Division of Anatomy Pathology and Cytopathology, Tawam Hospital, Al Ain, United Arab Emirates,
Education Institute, Sheikh Khalifa Medical City, Abu Dhabi, United Arab Emirates.
Acta Cytol. 2021;65(3):205-212. doi: 10.1159/000513066. Epub 2021 Feb 1.
Atypia/follicular lesion of undetermined significance (AUS/FLUS) carries a malignancy risk reaching up to 50%. Based on the reported malignancy rate in a given population, the clinical practice towards such a category varies. We hereby identify clinical parameters for risk stratification to aid in decision-making for either surgical referral or a clinical follow-up. Our aim is to identify clinical parameters that guided both clinicians and patients at our institutions to reach a clinical decision including atypia types.
A retrospective review of patients with Bethesda III category thyroid nodules from tertiary centres in the Emirate of Abu Dhabi during January 2011 through December 2015 was carried out. Malignancy risk in Bethesda category III nodules and repeat FNA utility were calculated. Parameters that guided both clinicians and patients for appropriate referral to surgery were studied.
Two hundred and two cases were included in the study. Of these, 101 cases underwent surgery initially following the first FNA and 10 cases following FNA repeat. Histology confirmed malignancy in (41%) of cases that went initially to surgery and in (40%) of cases that underwent a repeat FNA. Repeat FNA resulted in 17 (44.74%) cases being re-classified into benign category, 10 (26.3%) being AUS/FLUS category, 6 (15.7%) being both suspicious and malignant, and 5 (13.16%) being unsatisfactory. Repeating FNA resulted in a definitive diagnostic utility in 50% of the cases. Eighty percent of malignant cases demonstrated nuclear atypia.

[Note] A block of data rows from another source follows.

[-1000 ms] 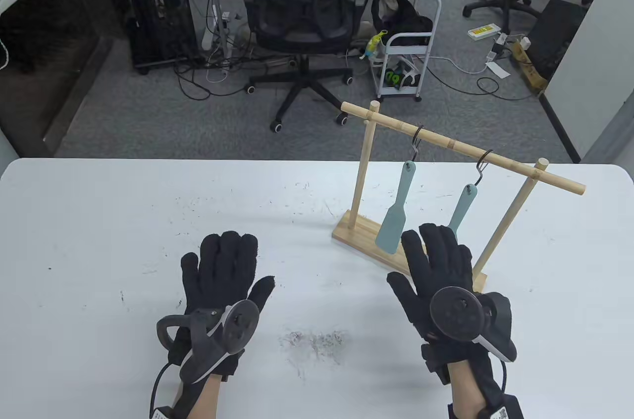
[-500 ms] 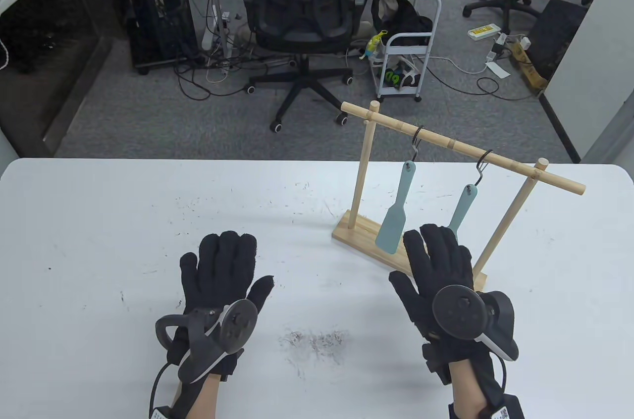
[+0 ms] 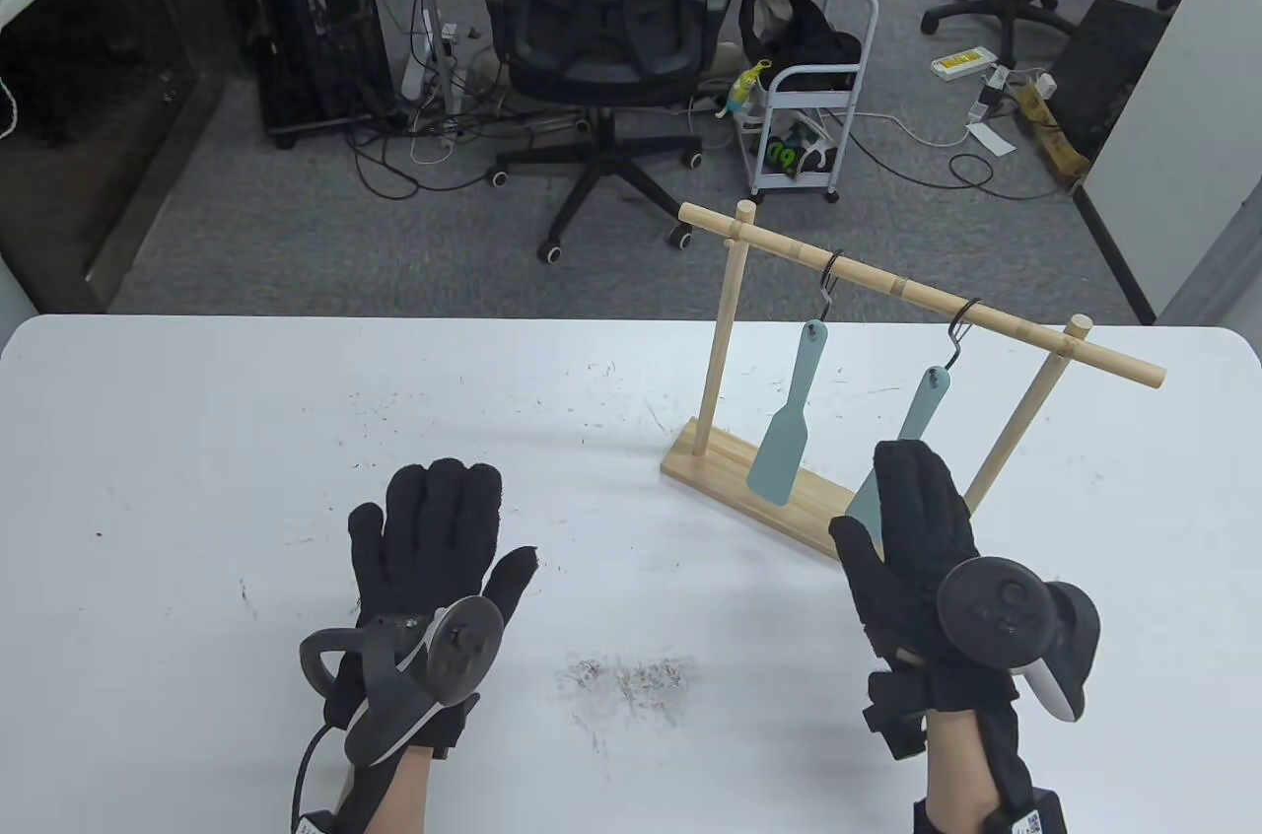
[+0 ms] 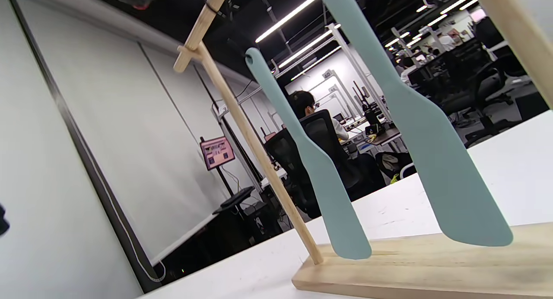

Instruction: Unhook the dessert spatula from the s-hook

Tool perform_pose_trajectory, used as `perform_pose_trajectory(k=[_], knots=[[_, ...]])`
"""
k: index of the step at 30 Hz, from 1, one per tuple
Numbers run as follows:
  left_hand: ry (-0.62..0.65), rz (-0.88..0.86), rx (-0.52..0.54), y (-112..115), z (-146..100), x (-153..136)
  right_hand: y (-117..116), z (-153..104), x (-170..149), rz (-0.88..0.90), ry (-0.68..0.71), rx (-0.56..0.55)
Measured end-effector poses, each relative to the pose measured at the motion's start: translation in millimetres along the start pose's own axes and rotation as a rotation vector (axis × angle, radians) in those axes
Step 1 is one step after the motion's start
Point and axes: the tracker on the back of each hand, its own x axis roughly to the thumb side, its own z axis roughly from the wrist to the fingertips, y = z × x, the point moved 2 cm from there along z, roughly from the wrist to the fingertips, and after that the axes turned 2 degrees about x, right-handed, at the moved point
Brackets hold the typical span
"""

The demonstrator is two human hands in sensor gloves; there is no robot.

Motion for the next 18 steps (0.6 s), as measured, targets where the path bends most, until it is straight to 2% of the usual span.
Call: perform_pose_trajectory(k=[4,8,12,16,18], knots=[[0.001,-0.006,0.007,-1.9,-0.8,-1.1,3.6,8.3,-20.9,0.109,-0.075,-0.026],[0.001,-0.008,0.010,-1.9,-1.1,-1.4,-0.3,23.4,-40.0,0.337,-0.123,0.030],[0.003,-0.009,0.012,-2.0,-1.5,-1.4,-6.8,40.2,-56.9,0.522,-0.180,0.039],[0.000,-0.012,0.007,-2.2,-1.5,-2.3,-16.7,53.6,-72.8,0.607,-0.250,0.075],[-0.001,-0.013,0.004,-2.5,-1.6,-3.2,-20.6,58.8,-79.0,0.586,-0.287,0.072]])
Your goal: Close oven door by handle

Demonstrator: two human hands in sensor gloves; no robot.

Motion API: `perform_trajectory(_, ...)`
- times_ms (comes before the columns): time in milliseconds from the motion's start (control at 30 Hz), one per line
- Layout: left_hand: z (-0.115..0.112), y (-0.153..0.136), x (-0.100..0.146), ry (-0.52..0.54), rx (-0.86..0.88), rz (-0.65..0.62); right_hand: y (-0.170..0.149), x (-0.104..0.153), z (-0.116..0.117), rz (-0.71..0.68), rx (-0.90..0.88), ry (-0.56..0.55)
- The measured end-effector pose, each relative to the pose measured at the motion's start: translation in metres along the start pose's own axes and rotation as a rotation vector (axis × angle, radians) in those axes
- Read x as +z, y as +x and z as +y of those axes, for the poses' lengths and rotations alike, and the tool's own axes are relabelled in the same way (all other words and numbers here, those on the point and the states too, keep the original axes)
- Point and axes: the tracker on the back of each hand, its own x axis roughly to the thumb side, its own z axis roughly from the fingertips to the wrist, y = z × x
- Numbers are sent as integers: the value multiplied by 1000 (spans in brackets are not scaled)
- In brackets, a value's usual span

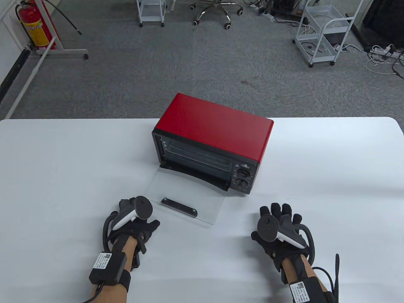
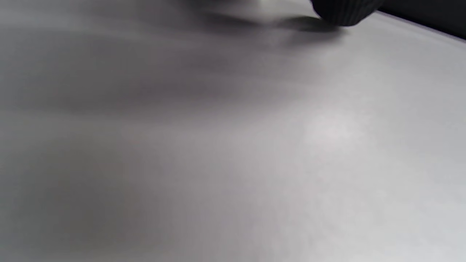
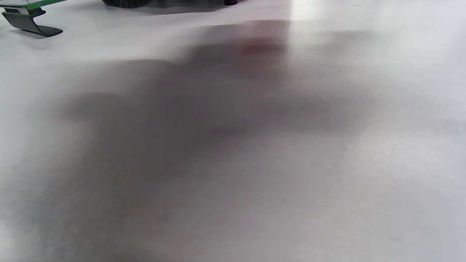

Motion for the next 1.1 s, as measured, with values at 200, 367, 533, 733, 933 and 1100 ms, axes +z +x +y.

The relatively high malignancy rate in our institutions, the suspicious radiographic features, the atypia groups, and the repeat FNA predictive value stratified Bethesda III category nodules for proper malignancy prediction and appropriate management.
不典型/滤泡性病变意义未明(AUS/FLUS)的恶变风险高达 50%。基于特定人群中的报告恶变率,对这一类别采取的临床处理方法存在差异。我们在此确定风险分层的临床参数,以帮助决策是进行手术转诊还是临床随访。我们的目的是确定临床参数,以便为临床医生和患者提供指导,帮助他们在我们的机构中做出临床决策,包括不典型类型。
对 2011 年 1 月至 2015 年 12 月阿布扎比酋长国的三家三级中心的 Bethesda Ⅲ类甲状腺结节患者进行了回顾性研究。计算了 Bethesda Ⅲ类结节的恶变风险和重复细针抽吸活检(FNA)的效用。研究了指导临床医生和患者进行适当转诊手术的参数。
本研究共纳入 202 例患者。其中 101 例在首次 FNA 后立即手术,10 例在重复 FNA 后手术。组织学证实,初次手术的 41%病例和重复 FNA 的 40%病例存在恶性肿瘤。重复 FNA 导致 17 例(44.74%)病例重新分类为良性,10 例(26.3%)为 AUS/FLUS 类别,6 例(15.7%)为可疑恶性和恶性,5 例(13.16%)为不满意。重复 FNA 对 50%的病例具有明确的诊断效用。80%的恶性病例表现为核异型性。
我们机构中的恶变率相对较高、可疑的影像学特征、不典型组以及重复 FNA 的预测值,对 Bethesda Ⅲ类结节进行了分层,以进行适当的恶变预测和管理。